Within three years of “My Life”, he published his second book, “Giving: How Each of Us Can Change the World.” Vice President Al Gore; within six years of losing the presidency, released “An Inconvenient Truth” in which he argued that, “The truth about the climate crisis is an inconvenient one …” George Walker Bush Jnr, his foibles in Iraq and Afghanistan notwithstanding, wrote “Decision Points” within two years of leaving office, reflecting on the major decision points that defined his presidency. Tony Blair, his British conspirator, also reflected on “A Journey”. Vice President Cheney, Donald Rumsfeld, Barack Obama, and even Monica Lewinsky have all shared something with us!
 
Former Ghanaian President John Agyekum Kufuor
What makes their leaders routinely document their learning and move on to new conquests while some of ours sometimes appear only too happy to remain slaves of past glories and too scared to embrace a new future?

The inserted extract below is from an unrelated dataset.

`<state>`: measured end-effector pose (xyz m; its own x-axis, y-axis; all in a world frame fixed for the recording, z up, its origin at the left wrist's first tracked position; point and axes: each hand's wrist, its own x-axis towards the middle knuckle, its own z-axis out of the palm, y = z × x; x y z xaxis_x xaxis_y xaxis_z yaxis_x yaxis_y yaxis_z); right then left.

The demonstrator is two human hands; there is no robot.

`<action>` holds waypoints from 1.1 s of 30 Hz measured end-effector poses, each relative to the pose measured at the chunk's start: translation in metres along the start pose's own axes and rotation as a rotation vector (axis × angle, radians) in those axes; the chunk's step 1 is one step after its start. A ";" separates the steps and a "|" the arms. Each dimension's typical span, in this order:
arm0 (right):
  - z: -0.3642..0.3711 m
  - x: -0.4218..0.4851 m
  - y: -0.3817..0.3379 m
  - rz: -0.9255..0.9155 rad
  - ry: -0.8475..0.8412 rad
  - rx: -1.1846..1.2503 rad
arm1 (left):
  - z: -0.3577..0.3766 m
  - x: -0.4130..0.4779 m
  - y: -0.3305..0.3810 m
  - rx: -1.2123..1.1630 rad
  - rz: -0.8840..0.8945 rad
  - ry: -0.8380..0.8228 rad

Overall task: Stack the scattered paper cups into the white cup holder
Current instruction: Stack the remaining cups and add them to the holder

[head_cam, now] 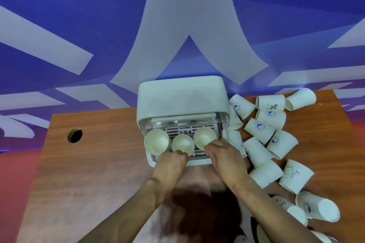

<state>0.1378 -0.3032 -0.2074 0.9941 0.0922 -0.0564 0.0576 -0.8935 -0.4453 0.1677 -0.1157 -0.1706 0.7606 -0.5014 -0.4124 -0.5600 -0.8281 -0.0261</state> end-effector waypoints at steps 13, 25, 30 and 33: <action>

The conduct of President Rawlings’ post presidency is especially less than impressive, especially where documenting his reflections on momentous national events of historical significance are concerned. Kufuor’s shortcomings in not writing a book notwithstanding, he seems to have a clear plan with his foundation. But still, both they and others painfully refuse to write. Is it selfishness? Is it lack of awareness of its importance? Is it lack of adequate technical support? Is it for fear that we will not read? Whatever the reason, a lot of our leaders have woefully failed to prioritize this.

Some leaders, desirous of documenting their legacies, have, perhaps, either found inspiration in or been intimidated by Singaporean leader Lee Kuan Yew, reputed for moving underdeveloped Singapore, bereft of so called natural resources, “From Third World to First” over a 35 year period. What they lacked in natural resources, they more than made up for in what Henry Kissinger called “superior intelligence, discipline, and ingenuity.”

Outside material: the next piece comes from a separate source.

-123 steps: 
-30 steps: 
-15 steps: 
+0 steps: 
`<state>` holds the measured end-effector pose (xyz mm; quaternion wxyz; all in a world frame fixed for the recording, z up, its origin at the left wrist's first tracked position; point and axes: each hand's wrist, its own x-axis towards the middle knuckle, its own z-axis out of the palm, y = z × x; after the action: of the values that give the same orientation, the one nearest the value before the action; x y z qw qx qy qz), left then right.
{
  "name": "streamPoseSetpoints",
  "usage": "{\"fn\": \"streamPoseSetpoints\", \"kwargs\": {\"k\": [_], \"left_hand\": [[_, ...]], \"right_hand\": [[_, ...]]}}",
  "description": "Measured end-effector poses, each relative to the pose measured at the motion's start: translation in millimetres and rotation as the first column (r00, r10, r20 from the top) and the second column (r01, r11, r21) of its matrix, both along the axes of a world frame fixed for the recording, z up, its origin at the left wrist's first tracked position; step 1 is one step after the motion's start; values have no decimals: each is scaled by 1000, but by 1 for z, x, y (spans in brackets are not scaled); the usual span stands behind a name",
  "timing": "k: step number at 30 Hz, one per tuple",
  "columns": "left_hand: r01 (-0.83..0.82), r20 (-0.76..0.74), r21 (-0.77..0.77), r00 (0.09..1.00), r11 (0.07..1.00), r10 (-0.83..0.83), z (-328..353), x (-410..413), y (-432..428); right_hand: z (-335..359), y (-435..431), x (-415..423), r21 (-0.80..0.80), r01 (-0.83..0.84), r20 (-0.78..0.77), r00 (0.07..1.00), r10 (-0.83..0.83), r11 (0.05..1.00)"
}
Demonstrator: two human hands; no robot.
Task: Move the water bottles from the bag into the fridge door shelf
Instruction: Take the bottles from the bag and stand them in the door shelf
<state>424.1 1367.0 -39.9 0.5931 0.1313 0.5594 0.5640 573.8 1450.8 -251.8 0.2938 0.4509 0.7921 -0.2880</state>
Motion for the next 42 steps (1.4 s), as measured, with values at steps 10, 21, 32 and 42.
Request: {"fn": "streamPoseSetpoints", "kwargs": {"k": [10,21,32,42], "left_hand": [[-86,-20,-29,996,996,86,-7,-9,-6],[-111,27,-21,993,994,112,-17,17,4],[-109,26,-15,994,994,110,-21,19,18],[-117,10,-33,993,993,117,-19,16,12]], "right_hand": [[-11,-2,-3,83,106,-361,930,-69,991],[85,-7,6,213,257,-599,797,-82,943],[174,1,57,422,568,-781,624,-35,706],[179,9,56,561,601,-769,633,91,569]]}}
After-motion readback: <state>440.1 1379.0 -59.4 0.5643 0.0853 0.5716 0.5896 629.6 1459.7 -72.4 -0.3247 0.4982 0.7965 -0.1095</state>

Today, Lee Kuan Yew’s book appears to have become standard reference text for students of transformational leadership. Would this have been possible had he not taken the painstaking trouble to document his views, experiences and his learning? Mandela took us on a “Long Walk to Freedom” while Nkrumah gifted us an entire golden collection.

Justice Daniel Francis Annan
 Various strategies have been deployed by some of these leaders in their unquenchable quest to write for younger generations amidst busy schedules. Fundamental to these strategies has been the deployment of research assistants and writers to assist these former presidents dig through voluminous government materials and minutes of crucial meetings, etc.

The research for Yew’s book took almost five years. If the country truly values the documentation of historical events through the eyes of principal actors in those events, then there would be the need to facilitate the writing of same. This may take the form of a supporting secretariat of writers and researchers.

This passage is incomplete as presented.